Tuesday, October 12, 2004

Letter to the Editor: Beaumont Enterprise

A substitute shows pre-approved clips from Fahrenheit 9-11 in alternative school and it becomes national news. Why? Because, according to Mr. Kurth, schools should not be in the business of exposing students to "propoganda" that is "spun to a liberal viewpoint." School Superintendent Carroll Thomas said, "We don't need to be showing biased viewpoints in BISD." As a former educator in public schools, I wholeheartedly disagree.

Mr. Kurth objects to the film on two grounds: its bias, and its R-rating. If the film is biased, all the more reason to show it. How do you teach people to think? You present them with differing perspectives on issues and discuss. Allow them to weigh the arguments and draw their own conclusions. I have read nothing that says the teacher advocated the views expressed in the movie. The teacher should be lauded for a creative attempt to think outside the box and present students with real-world debates over current issues.
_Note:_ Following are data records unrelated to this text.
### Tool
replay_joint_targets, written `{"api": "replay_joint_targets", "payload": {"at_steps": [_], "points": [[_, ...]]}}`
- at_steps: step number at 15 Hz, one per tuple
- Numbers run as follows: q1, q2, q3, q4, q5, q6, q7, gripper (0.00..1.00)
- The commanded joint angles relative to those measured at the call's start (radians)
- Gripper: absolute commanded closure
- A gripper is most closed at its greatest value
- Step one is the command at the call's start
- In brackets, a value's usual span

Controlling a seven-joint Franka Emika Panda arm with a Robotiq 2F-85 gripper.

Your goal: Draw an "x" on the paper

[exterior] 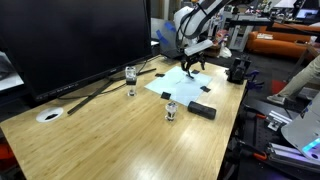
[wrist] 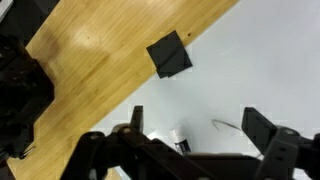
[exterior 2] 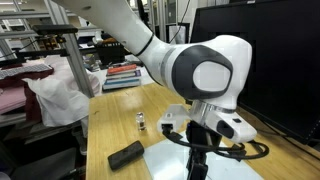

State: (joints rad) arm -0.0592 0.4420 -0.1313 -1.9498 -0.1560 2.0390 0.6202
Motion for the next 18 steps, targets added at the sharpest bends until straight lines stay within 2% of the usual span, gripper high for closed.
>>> {"api": "replay_joint_targets", "payload": {"at_steps": [1,3,10,11,12,18], "points": [[-0.006,0.03,-0.023,0.029,0.0,0.003,-0.084,0.0],[-0.027,0.049,-0.03,0.044,0.018,0.02,-0.16,0.0],[-0.124,0.139,-0.003,0.16,0.081,-0.017,-0.593,0.0],[-0.129,0.153,-0.002,0.178,0.09,-0.022,-0.617,0.0],[-0.101,0.125,-0.028,0.127,0.068,0.019,-0.547,0.0],[-0.107,0.15,-0.019,0.16,0.075,0.004,-0.588,0.0]]}}
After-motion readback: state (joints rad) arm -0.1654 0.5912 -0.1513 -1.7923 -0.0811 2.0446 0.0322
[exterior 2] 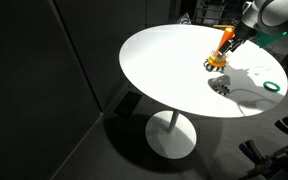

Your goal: Remove the clear ring from the orange rod and put it on the table

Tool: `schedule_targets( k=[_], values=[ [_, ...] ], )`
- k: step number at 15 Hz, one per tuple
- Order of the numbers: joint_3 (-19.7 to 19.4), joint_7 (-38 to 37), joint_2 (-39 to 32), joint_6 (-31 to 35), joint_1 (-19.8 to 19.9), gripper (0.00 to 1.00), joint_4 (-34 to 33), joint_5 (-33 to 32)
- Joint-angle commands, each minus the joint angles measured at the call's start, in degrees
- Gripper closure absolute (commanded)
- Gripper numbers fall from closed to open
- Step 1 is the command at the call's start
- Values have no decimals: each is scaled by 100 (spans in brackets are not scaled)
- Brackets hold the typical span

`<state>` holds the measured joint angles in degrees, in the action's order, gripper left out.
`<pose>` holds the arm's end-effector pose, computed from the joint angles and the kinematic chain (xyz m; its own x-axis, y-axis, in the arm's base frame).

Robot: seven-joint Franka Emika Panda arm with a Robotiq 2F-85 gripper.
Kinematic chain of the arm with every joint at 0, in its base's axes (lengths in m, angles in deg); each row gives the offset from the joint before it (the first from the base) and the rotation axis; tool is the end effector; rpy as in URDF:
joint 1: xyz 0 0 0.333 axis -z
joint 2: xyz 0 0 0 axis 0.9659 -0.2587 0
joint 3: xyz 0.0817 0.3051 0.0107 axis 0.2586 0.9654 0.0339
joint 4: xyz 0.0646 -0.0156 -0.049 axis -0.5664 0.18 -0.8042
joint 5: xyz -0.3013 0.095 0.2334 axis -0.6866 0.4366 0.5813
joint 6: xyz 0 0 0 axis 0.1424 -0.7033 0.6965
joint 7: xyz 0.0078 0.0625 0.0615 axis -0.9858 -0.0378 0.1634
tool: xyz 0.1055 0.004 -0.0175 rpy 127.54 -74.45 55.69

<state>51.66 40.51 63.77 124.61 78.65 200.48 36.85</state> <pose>0.5793 -0.0531 0.2159 0.9606 0.1041 0.2579 0.0871 -0.9932 0.0768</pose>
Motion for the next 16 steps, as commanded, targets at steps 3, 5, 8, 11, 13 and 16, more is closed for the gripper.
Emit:
schedule_targets(
  k=[3,5,8,11,13,16],
  values=[
    [4,-12,-24,53,37,0,24,-34],
    [69,34,-49,96,64,0,19,-3],
    [121,74,-106,163,74,0,8,-13],
    [139,88,-181,278,73,0,-4,-38],
    [108,76,-239,390,56,0,-22,-69],
    [85,55,-298,544,42,0,-40,-86]
  ],
)
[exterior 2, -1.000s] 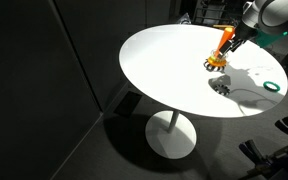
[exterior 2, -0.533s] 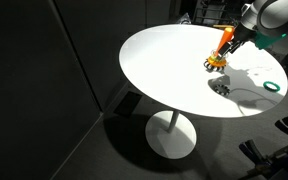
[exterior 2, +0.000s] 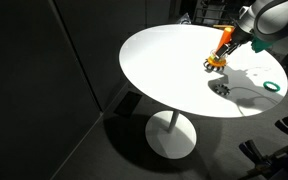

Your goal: Remove the clear ring from the orange rod and put it on the table

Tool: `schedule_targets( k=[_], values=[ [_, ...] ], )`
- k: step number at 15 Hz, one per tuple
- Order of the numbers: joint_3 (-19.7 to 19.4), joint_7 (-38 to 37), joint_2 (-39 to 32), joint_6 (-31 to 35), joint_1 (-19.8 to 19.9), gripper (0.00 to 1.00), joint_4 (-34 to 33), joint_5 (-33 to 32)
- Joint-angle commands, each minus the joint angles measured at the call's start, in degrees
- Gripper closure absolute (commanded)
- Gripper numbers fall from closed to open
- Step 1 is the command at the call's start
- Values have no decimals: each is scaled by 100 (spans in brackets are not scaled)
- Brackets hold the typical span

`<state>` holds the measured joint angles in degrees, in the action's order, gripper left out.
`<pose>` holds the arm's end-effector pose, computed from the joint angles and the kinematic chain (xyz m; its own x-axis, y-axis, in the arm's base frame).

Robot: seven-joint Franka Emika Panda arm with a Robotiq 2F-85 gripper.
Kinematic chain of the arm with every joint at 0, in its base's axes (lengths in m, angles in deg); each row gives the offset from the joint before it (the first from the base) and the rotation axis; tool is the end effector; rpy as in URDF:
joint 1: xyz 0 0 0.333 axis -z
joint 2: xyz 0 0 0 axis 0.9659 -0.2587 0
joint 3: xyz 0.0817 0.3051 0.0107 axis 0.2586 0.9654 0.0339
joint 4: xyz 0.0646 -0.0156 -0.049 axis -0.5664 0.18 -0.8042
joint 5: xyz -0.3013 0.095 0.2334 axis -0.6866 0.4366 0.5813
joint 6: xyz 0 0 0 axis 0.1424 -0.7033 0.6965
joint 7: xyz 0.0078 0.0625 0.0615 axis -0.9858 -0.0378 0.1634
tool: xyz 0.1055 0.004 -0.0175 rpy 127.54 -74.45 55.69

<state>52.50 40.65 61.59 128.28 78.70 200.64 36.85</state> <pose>0.5792 -0.0448 0.2000 0.9523 0.1189 0.2810 0.1022 -0.9920 0.0734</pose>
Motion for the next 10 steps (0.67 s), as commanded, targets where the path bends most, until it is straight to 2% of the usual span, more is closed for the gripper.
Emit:
schedule_targets(
  k=[1,6,7,8,9,10],
  values=[
    [-9,32,-102,231,30,0,-59,-93],
    [-15,0,-139,451,26,0,-30,-84],
    [-23,-17,-131,482,20,10,-24,-80],
    [-27,-18,-128,503,19,27,-23,-82],
    [-30,-26,-118,528,18,33,-20,-78],
    [-32,-30,-111,551,19,33,-15,-76]
  ],
)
The R rating is a laughable non-issue. The clip was previewed and approved, so we may trust there was no offensive language or disturbing imagery in the clips they viewed. A spokesperson for the school said R-rated movies have no place in public schools. When I was in high school in the 80s we watched All the President's Men and Patton, both of which were R-rated for language. My district recognized the value of the class discussion that would result and permitted the viewings (uncensored, I might add). This son isn't 5 years old. He's 17. In a few months he'll be an adult. Certainly he's old enough to be exposed to different viewpoints, challenged, and given the chance to form his own opinions.

Today BISD stands at the cusp of a new Victorian Age, where parents may bowdlerize curricula to suit their own particular world views. "Hard Times" indeed.